神だろうが化物だろうが、私の人生を奪うのなら、全部ぜんぶ燃やしてやるッ!」
魔法の矢がアンジェリカの腹部をつらぬく。
赤爆が次々と消えていった。
彼女はその場に倒れ、両手で血のあふれる腹部をおおう。
「私、死ぬの? この生温かい大地で」
その両手が緑色に発光し始めた。
俺の痛みを和らげた時の光と同じに見えるので、おそらくは回復の魔法だろう。
俺は彼女の傷口を手で押さえながらアルテミスへ目を動かす。
それは、弓を構えたまま冷たい視線をこちらへ送っていた。
「その魔法のウザさ、どれだけ封印されても忘れねえ。
ホモ・デウスどもは、戦いの度にトチ狂った魔法ばかり作りやがる。
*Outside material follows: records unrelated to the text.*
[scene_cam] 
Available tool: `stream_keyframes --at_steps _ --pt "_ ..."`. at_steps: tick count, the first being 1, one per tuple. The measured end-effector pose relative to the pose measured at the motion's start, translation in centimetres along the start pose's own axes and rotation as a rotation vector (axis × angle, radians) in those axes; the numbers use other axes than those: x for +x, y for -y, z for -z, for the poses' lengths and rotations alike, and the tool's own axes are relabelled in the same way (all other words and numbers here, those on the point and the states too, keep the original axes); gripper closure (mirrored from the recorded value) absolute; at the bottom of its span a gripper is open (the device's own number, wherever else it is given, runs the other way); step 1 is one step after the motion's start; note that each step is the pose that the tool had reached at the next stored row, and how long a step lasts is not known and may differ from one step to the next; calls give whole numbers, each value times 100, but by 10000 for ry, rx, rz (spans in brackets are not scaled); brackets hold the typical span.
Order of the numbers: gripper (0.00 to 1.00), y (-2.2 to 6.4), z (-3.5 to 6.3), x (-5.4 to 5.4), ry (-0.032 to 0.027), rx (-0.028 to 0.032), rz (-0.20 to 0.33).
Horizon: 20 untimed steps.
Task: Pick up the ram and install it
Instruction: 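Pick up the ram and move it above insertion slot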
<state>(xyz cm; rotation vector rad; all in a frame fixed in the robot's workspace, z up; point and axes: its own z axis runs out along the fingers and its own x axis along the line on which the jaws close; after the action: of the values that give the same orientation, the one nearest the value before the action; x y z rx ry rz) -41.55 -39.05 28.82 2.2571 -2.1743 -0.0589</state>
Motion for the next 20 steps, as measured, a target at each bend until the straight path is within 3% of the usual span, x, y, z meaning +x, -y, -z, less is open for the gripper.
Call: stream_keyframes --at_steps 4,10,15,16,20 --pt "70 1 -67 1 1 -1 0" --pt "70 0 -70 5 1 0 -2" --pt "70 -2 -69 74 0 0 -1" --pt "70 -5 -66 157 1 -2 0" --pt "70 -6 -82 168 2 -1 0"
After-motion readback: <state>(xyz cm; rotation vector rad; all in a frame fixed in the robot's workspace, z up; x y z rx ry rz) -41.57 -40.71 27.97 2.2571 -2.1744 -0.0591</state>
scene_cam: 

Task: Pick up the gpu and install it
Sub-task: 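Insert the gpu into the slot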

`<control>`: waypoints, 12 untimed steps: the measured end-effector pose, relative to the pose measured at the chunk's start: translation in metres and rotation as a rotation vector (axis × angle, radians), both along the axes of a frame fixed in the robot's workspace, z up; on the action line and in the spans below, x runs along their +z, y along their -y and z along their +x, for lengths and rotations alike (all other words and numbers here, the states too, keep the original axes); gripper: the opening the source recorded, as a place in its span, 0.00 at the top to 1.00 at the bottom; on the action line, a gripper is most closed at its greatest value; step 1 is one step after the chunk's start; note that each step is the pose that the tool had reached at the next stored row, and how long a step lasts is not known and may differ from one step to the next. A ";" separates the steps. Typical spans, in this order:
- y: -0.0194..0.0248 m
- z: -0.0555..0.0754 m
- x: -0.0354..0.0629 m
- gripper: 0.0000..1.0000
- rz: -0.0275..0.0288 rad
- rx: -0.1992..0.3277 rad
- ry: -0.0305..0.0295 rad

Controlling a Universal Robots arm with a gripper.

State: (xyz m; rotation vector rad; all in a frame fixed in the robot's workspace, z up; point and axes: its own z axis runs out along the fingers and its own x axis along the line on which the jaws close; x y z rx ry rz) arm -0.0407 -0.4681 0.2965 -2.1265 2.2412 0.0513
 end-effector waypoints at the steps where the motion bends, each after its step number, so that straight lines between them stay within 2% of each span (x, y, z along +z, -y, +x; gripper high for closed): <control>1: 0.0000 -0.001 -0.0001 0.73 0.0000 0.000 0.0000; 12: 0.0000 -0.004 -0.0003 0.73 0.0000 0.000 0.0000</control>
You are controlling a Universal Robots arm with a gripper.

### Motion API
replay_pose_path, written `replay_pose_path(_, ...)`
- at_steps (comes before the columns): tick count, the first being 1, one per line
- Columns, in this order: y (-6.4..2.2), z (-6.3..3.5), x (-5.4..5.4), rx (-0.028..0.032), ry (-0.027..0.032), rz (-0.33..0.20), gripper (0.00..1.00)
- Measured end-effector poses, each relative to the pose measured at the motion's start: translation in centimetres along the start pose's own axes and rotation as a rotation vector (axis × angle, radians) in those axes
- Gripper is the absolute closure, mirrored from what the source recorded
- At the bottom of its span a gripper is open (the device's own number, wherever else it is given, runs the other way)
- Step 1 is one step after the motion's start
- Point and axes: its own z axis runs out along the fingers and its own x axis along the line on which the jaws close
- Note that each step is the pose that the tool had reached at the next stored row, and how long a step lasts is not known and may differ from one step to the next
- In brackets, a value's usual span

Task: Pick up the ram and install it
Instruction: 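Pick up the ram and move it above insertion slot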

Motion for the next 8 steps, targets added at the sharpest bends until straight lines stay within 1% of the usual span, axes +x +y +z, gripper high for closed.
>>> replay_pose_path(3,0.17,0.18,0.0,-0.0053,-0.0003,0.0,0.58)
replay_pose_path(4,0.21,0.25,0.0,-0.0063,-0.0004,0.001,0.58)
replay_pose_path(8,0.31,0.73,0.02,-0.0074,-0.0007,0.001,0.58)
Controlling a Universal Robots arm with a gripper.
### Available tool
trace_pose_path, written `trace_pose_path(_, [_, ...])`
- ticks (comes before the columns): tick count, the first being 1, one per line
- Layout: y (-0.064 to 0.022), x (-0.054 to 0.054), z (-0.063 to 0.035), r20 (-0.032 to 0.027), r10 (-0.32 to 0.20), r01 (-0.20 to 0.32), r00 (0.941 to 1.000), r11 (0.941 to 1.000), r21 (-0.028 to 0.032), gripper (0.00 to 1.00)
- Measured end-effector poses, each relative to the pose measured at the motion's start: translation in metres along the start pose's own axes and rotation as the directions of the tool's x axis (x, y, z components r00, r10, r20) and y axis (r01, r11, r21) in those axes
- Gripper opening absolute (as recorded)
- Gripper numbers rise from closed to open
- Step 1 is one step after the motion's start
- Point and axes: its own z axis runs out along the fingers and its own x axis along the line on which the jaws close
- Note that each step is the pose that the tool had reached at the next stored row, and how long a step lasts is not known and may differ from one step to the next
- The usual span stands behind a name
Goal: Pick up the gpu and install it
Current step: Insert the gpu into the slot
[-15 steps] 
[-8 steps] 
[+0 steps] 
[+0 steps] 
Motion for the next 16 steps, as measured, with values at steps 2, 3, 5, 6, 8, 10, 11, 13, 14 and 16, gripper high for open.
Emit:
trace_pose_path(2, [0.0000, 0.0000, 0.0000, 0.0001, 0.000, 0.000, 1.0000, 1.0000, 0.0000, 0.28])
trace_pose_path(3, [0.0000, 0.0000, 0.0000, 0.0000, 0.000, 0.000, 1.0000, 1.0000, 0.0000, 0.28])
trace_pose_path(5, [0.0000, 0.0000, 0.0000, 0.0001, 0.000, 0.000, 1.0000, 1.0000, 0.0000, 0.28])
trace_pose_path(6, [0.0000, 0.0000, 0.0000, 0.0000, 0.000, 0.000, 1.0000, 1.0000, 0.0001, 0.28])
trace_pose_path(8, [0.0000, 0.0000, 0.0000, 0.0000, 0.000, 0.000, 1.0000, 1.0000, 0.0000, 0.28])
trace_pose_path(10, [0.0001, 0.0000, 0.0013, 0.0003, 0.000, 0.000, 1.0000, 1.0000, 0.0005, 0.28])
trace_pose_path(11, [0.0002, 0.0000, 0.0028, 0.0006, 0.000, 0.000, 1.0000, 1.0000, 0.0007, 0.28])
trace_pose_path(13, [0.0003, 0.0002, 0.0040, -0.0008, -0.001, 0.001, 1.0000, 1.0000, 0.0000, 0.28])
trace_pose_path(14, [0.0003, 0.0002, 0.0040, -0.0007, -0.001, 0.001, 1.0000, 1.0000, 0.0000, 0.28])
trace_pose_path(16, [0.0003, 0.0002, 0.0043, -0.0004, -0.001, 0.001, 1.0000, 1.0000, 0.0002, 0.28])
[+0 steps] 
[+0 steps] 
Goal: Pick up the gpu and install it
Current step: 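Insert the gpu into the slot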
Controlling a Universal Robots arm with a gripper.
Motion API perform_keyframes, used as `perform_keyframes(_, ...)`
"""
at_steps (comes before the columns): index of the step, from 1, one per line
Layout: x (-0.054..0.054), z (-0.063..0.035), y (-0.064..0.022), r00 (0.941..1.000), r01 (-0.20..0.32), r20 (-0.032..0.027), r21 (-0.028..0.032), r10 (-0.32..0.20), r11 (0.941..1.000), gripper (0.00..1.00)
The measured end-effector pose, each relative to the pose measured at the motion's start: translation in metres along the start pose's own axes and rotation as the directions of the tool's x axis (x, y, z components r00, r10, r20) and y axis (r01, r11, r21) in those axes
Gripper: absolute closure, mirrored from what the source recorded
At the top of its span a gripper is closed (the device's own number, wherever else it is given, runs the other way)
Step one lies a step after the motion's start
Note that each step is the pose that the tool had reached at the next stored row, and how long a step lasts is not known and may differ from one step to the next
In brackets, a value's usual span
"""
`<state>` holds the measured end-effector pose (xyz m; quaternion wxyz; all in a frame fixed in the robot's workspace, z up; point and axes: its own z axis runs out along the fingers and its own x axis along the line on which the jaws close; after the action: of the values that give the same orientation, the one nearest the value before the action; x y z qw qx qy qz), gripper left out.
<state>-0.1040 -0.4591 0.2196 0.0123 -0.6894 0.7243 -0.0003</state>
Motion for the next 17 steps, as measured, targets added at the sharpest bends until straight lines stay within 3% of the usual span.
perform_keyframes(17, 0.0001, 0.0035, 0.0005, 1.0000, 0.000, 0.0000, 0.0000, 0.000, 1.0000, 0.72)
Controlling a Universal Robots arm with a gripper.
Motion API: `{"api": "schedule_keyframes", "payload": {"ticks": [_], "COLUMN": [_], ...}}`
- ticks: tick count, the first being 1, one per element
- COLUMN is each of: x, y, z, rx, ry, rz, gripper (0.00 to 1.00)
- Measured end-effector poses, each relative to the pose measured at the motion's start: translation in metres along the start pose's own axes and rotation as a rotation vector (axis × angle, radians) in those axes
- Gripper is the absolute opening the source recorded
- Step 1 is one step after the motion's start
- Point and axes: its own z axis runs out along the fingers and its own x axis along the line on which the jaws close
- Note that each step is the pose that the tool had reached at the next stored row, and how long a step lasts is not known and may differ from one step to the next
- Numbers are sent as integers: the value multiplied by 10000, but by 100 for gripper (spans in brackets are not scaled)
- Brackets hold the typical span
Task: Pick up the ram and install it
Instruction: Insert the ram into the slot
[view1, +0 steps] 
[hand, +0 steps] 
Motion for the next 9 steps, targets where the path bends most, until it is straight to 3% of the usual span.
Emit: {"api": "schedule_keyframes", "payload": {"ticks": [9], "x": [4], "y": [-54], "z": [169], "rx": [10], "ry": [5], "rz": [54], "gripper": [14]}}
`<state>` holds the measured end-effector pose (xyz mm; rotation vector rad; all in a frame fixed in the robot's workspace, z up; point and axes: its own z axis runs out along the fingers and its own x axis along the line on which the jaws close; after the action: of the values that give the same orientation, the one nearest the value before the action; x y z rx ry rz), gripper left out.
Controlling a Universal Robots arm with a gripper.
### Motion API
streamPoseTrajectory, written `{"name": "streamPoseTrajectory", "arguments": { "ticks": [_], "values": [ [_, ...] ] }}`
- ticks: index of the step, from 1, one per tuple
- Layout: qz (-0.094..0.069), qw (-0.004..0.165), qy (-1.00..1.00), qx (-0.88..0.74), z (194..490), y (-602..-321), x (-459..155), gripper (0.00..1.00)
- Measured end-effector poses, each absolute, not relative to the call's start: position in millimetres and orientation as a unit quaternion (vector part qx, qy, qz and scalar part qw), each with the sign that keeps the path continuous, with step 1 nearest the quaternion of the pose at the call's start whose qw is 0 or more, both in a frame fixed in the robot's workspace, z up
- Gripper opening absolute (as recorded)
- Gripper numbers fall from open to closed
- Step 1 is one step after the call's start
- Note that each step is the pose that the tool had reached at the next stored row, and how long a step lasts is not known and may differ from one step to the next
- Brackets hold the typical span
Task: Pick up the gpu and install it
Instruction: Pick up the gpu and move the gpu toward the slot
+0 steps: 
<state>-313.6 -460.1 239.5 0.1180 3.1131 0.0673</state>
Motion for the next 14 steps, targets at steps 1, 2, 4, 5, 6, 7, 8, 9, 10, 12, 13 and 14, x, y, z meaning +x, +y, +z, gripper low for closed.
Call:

しかも、もれなく自滅するオチ付きだ。その程度の知能で、ホモ・サピエンス(賢い人)を名乗るんだから、笑えるぜ。
おい、ヘリオス! そこの二匹をくえッ」
ニワトリのような怪物、ヘリオスが黄色い巨大な球体をのぼらせた。
そして、人やガレキを踏み潰しながらこちらへ走ってくる。
「自分の原則に従う」、そんな風に考えたことはなかった。
出血して倒れている人がいれば、自分のスマホで救急車を呼ぶ。
それが、俺の原則。
俺は立ちあがり、ヘリオスの方向へ少し歩く。
————赤爆の焔鎌————
赤紫に光る全長1メートルほどの鎌(サイス)を作り、それを振る。
斬撃は衝撃波へ変わり、鎌の刃の形でヘリオスを断つ。
二分割された肉体が地面へ落ちて、少しの間だけ転がった後、一瞬で燃え尽きた。
アルテミスが、自らの指を出血するほど強く噛んでいる。
「アカヤ、それ……、赤爆? 最初っから使いなさいよ」
アンジェリカの弱々しい声が後ろから聞こえた。
「そうだ。でも、出し惜しみをしていたワケじゃない」
「迷ったり悩んだりしても、状況は悪くなるだけだっての……」
スマホも救急車もなければ、俺は背負ってでも怪我人を病院へ送る。
夕日に染まっているアルテミスが視線を上へあげた。
おぼろげな月が空の端で浮かんでいる。